● Directions: Please print the entries below exactly, from the line with "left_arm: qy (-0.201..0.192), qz" through the line with "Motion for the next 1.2", including both of those lines and leaving out all others.

● Extracted entries:
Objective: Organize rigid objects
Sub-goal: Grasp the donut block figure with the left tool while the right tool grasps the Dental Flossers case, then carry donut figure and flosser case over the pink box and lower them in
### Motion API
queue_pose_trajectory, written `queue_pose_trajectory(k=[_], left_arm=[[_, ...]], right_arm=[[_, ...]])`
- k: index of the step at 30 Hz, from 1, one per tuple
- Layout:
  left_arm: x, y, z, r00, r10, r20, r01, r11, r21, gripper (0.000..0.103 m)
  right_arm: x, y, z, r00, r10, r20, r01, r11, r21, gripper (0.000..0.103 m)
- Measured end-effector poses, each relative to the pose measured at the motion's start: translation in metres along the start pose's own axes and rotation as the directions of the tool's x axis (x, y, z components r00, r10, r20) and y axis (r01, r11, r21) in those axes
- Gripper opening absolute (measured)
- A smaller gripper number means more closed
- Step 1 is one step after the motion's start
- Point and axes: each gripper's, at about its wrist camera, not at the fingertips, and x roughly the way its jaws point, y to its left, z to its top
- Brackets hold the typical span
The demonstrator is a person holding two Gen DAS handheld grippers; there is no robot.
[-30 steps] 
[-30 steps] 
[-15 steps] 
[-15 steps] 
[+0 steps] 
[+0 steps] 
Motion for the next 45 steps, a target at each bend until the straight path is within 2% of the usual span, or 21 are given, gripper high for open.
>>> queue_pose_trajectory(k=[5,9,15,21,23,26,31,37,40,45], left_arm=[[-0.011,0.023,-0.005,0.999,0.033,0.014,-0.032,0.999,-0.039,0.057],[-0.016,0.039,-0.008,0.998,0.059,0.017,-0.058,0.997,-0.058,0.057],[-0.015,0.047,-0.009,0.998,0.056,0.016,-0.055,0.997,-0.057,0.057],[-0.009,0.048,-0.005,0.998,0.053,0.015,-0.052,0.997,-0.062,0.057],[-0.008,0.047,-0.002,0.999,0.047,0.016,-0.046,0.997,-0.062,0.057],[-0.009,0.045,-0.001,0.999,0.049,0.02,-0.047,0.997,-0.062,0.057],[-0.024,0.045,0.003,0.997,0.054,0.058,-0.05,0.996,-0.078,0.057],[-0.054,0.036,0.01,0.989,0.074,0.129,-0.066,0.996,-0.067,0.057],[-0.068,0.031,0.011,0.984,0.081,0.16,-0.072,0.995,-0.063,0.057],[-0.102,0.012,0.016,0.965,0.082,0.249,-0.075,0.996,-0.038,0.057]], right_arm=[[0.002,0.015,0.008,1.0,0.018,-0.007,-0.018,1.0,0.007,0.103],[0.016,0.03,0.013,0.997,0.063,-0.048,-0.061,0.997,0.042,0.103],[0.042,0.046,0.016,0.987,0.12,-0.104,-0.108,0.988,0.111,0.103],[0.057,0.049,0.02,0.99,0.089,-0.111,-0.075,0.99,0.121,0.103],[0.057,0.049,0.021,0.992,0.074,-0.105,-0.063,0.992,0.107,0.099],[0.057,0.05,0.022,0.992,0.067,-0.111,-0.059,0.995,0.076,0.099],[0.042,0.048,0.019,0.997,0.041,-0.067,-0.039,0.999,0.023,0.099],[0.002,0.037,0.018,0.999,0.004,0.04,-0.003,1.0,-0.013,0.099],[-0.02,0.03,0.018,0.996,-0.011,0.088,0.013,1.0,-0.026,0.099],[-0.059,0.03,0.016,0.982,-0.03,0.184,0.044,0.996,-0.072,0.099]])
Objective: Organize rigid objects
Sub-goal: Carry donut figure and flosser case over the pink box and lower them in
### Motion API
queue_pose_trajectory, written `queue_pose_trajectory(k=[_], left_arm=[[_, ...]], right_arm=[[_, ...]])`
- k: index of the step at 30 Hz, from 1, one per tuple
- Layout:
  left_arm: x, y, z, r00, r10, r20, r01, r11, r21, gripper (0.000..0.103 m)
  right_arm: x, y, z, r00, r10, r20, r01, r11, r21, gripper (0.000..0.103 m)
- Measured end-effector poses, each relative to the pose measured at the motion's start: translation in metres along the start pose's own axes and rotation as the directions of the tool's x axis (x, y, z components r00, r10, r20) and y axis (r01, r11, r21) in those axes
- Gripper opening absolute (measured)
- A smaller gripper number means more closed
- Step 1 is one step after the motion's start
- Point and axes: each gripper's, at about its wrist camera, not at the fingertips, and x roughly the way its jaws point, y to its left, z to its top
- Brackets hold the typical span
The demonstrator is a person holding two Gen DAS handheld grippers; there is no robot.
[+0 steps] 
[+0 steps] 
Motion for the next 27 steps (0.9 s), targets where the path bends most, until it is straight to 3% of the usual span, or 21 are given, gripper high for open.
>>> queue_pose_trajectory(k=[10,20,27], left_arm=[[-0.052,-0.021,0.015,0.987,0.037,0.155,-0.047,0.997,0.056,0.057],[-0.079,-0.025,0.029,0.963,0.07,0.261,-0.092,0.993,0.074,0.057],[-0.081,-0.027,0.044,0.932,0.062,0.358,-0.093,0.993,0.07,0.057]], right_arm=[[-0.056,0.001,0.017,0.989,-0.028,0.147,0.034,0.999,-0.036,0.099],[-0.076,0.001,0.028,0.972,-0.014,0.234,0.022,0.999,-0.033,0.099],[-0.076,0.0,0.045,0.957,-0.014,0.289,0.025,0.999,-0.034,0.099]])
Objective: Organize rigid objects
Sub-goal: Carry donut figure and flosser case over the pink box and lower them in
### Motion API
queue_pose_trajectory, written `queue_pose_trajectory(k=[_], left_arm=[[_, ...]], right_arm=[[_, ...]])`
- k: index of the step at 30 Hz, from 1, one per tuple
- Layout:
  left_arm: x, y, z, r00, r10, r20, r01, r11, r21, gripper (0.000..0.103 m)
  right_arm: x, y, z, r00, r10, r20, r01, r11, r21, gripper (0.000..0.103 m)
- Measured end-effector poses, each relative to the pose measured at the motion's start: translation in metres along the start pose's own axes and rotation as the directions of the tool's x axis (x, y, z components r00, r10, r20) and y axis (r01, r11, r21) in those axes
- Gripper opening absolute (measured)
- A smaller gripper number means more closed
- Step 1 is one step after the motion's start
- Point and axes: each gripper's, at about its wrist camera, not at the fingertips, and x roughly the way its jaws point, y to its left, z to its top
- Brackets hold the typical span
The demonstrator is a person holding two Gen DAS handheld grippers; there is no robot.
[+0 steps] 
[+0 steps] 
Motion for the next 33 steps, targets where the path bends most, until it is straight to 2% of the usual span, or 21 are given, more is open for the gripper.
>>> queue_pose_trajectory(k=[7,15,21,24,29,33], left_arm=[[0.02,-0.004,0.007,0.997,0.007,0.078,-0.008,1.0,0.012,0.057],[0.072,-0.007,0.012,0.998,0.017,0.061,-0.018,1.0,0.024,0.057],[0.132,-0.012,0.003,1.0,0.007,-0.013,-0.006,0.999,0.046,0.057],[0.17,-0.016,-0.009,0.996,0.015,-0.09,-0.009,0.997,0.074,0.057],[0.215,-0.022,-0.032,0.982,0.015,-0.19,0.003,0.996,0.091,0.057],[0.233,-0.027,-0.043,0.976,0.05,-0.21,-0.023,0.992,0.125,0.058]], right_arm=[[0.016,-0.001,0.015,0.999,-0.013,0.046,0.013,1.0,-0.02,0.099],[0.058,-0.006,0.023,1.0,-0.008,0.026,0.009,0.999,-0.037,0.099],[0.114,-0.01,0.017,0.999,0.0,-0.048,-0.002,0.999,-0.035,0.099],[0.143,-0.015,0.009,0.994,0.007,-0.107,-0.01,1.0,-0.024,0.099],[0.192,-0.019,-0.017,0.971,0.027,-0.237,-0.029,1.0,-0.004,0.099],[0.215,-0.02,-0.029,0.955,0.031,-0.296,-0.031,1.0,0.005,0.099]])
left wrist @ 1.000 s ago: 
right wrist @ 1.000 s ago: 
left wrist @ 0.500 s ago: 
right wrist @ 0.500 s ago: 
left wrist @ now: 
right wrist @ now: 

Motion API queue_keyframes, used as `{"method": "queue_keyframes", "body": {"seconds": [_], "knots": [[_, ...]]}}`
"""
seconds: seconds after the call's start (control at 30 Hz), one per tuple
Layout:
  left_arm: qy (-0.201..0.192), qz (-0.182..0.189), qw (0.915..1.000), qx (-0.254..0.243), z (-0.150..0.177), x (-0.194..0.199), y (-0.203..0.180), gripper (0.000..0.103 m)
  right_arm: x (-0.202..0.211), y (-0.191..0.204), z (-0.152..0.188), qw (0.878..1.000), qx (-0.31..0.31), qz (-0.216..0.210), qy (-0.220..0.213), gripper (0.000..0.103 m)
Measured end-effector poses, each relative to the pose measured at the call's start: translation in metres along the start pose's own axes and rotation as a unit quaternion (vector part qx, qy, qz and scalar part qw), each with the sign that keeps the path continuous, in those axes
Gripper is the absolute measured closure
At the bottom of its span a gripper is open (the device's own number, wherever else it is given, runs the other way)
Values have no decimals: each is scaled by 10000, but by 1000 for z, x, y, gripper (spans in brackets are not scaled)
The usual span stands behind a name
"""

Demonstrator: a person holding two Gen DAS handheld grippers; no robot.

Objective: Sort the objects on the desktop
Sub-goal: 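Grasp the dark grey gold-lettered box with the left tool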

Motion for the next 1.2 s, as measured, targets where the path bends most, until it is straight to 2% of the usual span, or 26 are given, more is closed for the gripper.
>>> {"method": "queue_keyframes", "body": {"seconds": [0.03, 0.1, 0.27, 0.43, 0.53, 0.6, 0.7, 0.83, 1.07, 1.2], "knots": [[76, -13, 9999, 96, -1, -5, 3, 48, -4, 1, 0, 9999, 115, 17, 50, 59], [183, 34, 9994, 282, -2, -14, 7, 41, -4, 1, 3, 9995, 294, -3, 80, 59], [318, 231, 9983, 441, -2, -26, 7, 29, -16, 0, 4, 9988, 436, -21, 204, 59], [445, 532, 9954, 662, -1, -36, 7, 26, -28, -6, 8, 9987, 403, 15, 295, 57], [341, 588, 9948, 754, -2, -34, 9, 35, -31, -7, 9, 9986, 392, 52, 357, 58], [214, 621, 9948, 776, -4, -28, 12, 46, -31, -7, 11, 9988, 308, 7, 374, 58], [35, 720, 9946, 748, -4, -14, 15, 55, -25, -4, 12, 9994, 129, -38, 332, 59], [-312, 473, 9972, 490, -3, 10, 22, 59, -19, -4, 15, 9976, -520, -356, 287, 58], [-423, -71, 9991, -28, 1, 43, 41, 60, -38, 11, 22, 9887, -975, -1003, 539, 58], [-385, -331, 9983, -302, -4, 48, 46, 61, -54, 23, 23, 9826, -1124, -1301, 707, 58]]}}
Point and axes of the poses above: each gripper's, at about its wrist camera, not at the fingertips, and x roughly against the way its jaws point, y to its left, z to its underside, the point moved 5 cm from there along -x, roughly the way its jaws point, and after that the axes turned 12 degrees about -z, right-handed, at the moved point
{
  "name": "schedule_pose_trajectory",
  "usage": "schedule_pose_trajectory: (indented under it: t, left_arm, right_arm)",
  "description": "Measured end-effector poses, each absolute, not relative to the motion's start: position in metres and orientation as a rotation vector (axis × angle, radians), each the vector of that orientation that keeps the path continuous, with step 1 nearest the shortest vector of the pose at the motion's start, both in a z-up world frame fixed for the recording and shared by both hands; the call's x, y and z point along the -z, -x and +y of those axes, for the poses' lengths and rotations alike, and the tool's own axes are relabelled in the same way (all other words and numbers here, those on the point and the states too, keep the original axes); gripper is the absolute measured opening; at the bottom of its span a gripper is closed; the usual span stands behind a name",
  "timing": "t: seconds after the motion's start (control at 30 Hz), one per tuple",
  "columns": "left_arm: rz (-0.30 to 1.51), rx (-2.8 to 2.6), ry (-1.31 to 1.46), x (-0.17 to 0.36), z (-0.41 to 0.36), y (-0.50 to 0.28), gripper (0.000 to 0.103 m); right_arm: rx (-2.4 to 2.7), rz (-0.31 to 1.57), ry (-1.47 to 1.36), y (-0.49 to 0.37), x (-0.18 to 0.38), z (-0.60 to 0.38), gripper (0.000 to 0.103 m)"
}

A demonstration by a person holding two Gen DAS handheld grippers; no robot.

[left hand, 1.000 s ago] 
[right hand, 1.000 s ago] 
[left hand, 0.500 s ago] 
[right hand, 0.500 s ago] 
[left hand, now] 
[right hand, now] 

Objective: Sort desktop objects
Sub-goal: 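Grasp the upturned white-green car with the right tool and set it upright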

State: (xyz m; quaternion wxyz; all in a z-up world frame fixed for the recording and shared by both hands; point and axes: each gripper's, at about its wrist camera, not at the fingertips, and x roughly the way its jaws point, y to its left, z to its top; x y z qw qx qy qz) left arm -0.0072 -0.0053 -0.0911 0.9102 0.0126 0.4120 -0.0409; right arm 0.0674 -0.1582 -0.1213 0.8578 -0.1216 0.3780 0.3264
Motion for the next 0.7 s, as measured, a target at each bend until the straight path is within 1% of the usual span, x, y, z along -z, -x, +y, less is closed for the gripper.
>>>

● Task answer:
  left_arm: qy (-0.201..0.192), qz (-0.182..0.189), qw (0.915..1.000), qx (-0.254..0.243), z (-0.150..0.177), x (-0.194..0.199), y (-0.203..0.180), gripper (0.000..0.103 m)
  right_arm: x (-0.202..0.211), y (-0.191..0.204), z (-0.152..0.188), qw (0.878..1.000), qx (-0.31..0.31), qz (-0.216..0.210), qy (-0.220..0.213), gripper (0.000..0.103 m)
Measured end-effector poses, each relative to the pose measured at the call's start: translation in metres along the start pose's own axes and rotation as a unit quaternion (vector part qx, qy, qz and scalar part qw), each with the sign that keeps the path continuous, in those axes
Gripper is the absolute measured closure
At the bottom of its span a gripper is open (the device's own number, wherever else it is given, runs the other way)
Values have no decimals: each is scaled by 10000, but by 1000 for z, x, y, gripper (spans in brackets are not scaled)
The usual span stands behind a name
"""

Demonstrator: a person holding two Gen DAS handheld grippers; no robot.

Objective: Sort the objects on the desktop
Sub-goal: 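Grasp the dark grey gold-lettered box with the left tool
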
Motion for the next 1.2 s, as measured, targets where the path bends most, until it is straight to 2% of the usual span, or 26 are given, more is closed for the gripper.

That completes the exercise.